Design a data ingestion solution
To move and transform data, you can use a data ingestion pipeline. A data ingestion pipeline is a sequence of tasks that move and transform the data. By creating a pipeline, you can choose to trigger the tasks manually, or schedule the pipeline when you want the tasks to be automated.
Create a data ingestion pipeline
To create a data ingestion pipeline, you can choose which Azure service to use.
Azure Synapse Analytics
A commonly used approach to create and run pipelines for data ingestion is using the data integration feature of Azure Synapse Analytics, also known as Azure Synapse Pipelines. With Azure Synapse Pipelines you can create and schedule data ingestion pipelines through the easy-to-use UI, or by defining the pipeline in JSON format.
When you create an Azure Synapse pipeline, you can easily copy data from one source to a data store by using one of the many standard connectors.
Tip
Learn more about the copy activity in Azure Synapse Analytics, and all supported data stores and formats.
To add a data transformation task to your pipeline, you can use a UI tool like mapping data flow or use a language like SQL, Python, or R.
Azure Synapse Analytics allows you to choose between different types of compute that can handle large data transformations at scale: serverless SQL pools, dedicated SQL pools, or Spark pools.
Tip
Learn more about how to perform data integration at scale with Azure Synapse Analytics.
Azure Databricks
Whenever you prefer a code-first tool and to use SQL, Python, or R to create your pipelines, you can also use Azure Databricks. Azure Databricks allows you to define your pipelines in a notebook, which you can schedule to run.
Azure Databricks uses Spark clusters, which distribute the compute to transform large amounts of data in less time than when you don’t use distributed compute.
Tip
Learn more about data engineering with Azure Databricks and how to prepare data for machine learning with Azure Databricks
Azure Machine Learning
Azure Machine Learning provides compute clusters, which automatically scale up and down when needed.
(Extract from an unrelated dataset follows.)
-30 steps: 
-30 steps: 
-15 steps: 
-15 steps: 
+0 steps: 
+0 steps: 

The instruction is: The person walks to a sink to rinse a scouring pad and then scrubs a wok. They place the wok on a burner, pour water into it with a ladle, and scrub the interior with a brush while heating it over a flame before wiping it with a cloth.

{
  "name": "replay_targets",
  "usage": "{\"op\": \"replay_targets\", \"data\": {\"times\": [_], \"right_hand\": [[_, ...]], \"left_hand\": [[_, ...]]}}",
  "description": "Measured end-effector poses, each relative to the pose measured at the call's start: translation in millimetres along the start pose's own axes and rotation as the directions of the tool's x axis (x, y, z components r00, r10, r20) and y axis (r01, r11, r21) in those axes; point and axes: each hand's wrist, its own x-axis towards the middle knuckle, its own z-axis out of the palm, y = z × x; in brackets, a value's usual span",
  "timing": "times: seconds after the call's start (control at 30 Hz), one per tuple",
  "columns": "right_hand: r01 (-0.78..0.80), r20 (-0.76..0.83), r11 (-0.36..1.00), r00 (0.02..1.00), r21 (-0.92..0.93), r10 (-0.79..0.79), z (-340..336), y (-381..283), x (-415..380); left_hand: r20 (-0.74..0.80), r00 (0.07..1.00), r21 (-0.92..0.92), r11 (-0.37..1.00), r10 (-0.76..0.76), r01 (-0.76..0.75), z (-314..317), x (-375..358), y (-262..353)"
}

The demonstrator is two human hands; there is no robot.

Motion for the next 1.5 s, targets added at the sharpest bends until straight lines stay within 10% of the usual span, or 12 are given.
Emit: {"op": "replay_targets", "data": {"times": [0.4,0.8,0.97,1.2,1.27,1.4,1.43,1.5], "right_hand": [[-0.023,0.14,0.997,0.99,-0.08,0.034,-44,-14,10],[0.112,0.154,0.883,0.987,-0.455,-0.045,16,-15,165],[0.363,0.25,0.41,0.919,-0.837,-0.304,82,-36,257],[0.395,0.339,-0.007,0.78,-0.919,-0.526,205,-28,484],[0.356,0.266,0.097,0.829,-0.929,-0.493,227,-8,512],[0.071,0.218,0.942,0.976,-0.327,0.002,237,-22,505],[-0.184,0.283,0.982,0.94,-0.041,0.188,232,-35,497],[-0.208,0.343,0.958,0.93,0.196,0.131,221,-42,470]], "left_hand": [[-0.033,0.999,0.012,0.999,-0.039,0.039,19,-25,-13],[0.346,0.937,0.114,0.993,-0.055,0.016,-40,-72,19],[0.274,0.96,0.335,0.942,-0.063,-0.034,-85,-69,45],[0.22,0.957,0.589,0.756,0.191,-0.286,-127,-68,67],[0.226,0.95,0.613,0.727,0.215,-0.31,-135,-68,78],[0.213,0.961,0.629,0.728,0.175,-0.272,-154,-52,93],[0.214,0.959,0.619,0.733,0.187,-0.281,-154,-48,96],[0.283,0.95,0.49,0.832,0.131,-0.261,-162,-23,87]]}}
You can create a pipeline with the Designer, or by creating a collection of scripts. Though Azure Machine Learning pipelines are commonly used to train machine learning models, you could also use it to extract, transform, and store the data in preparation for training a machine learning model.
Whenever you want to perform all tasks within the same tool, creating and scheduling an Azure Machine Learning pipeline to run with the on-demand compute cluster may best suit your needs.
However, Azure Synapse Analytics and Azure Databricks offer more scalable compute that allow for transformations to be distributed across compute nodes. Therefore, your data transformations may perform better when you execute them with either Azure Synapse Analytics or Azure Databricks instead of using Azure Machine Learning.